The general solution is $\mathrm{y}\left(\mathrm{t}\right)={\mathrm{e}}^{\mathrm{\alpha t}}\left({\mathrm{c}}_1\mathrm{cos\beta t}+{\mathrm{c}}_2\mathrm{sin\beta t}\right)$

$\mathrm{y}\left(\mathrm{t}\right)={\mathrm{e}}^{-4\mathrm{t}}\left({\mathrm{c}}_1\cos 4\mathrm{t}+{\mathrm{c}}_2\sin 4\mathrm{t}\right)$…… (3)

Given initial conditions are $\mathrm{y}\left(0\right)=-0.5,\mathrm{y}\text{'}\left(0\right)=-2$.

Now, substitute the initial conditions to find the value of c.

 $$\begin{gathered} \mathrm{y}\left(\mathrm{t}\right)={\mathrm{e}}^{-4\mathrm{t}}\left({\mathrm{c}}_1\cos 4\mathrm{t}+{\mathrm{c}}_2\sin 4\mathrm{t}\right) \\ \mathrm{y}\left(0\right)={\mathrm{e}}^{-4\left(0\right)}\left({\mathrm{c}}_1\cos \left(0\right)+{\mathrm{c}}_2\sin \left(0\right)\right) \\ -0.5={\mathrm{c}}_1\left(1\right)+0 \\ {\mathrm{c}}_1=-0.5 \end{gathered}$$

 Find the derivative of equation (3). And implement the initial condition.

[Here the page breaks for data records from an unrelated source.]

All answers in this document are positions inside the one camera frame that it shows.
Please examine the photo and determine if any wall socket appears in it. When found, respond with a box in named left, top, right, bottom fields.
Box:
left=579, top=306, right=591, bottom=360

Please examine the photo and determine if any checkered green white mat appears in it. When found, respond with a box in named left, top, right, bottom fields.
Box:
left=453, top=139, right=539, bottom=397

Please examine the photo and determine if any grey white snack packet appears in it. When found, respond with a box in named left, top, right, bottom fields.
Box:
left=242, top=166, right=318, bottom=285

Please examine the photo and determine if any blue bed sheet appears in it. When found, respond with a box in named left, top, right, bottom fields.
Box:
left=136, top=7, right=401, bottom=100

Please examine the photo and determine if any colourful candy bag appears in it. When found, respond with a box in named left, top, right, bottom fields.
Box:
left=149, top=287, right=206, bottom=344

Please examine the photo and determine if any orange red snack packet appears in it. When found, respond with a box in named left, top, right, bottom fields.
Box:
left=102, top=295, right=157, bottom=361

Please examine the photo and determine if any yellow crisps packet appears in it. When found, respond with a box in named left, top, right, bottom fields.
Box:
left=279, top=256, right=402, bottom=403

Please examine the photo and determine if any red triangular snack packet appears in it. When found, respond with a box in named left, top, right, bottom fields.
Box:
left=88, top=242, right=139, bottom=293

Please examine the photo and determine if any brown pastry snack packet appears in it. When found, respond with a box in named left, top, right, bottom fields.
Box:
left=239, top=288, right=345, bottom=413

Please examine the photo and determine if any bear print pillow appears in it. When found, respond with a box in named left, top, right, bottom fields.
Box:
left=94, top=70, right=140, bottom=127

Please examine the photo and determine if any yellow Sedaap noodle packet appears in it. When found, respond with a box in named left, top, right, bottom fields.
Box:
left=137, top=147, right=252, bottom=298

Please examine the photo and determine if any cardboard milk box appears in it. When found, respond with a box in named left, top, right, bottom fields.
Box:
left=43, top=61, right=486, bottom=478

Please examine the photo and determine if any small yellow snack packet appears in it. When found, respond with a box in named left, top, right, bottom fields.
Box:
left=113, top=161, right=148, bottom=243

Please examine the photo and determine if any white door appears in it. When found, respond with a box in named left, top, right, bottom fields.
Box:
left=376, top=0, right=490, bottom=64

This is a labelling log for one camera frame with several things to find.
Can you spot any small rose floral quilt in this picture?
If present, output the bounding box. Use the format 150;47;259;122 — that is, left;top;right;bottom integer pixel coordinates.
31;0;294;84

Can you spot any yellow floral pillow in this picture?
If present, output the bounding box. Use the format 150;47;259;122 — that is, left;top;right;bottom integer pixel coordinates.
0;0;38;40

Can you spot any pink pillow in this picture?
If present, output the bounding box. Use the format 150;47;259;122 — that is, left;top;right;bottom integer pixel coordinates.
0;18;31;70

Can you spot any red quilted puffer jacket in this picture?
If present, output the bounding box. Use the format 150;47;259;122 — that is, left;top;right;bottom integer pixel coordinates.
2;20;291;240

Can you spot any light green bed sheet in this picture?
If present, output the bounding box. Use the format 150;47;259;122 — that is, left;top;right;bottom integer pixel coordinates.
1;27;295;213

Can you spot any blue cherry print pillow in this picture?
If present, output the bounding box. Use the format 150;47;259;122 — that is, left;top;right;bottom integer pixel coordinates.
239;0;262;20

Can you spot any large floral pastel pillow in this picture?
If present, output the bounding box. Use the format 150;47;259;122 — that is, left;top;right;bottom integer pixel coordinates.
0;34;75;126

 $\mathrm{y}\text{'}\left(\mathrm{t}\right)=-4{\mathrm{c}}_1{\mathrm{e}}^{-4\mathrm{t}}\cos 4\mathrm{t}-4{\mathrm{c}}_1{\mathrm{e}}^{-4\mathrm{t}}\sin 4\mathrm{t}-4{\mathrm{c}}_2{\mathrm{e}}^{-4\mathrm{t}}\sin 4\mathrm{t}+4{\mathrm{c}}_2{\mathrm{e}}^{-4\mathrm{t}}\cos 4\mathrm{t}$

Then,

$$\begin{gathered} \mathrm{y}\text{'}\left(\mathrm{t}\right)=-4{\mathrm{c}}_1{\mathrm{e}}^{-4\mathrm{t}}\cos 4\mathrm{t}-4{\mathrm{c}}_1{\mathrm{e}}^{-4\mathrm{t}}\sin 4\mathrm{t}-4{\mathrm{c}}_2{\mathrm{e}}^{-4\mathrm{t}}\sin 4\mathrm{t}+4{\mathrm{c}}_2{\mathrm{e}}^{-4\mathrm{t}}\cos 4\mathrm{t} \\ \mathrm{y}\text{'}\left(0\right)=-4{\mathrm{c}}_1{\mathrm{e}}^{-4\mathrm{t}}\cos 4\mathrm{t}-4{\mathrm{c}}_1{\mathrm{e}}^{-4\mathrm{t}}\sin 4\mathrm{t}-4{\mathrm{c}}_2{\mathrm{e}}^{-4\mathrm{t}}\sin 4\mathrm{t}+4{\mathrm{c}}_2{\mathrm{e}}^{-4\mathrm{t}}\cos 4\mathrm{t} \\ -2=-4\left(-0.5\right)+4{\mathrm{c}}_2 \\ {\mathrm{c}}_2=-1 \end{gathered}$$

Now substitute the value of c in equation (3).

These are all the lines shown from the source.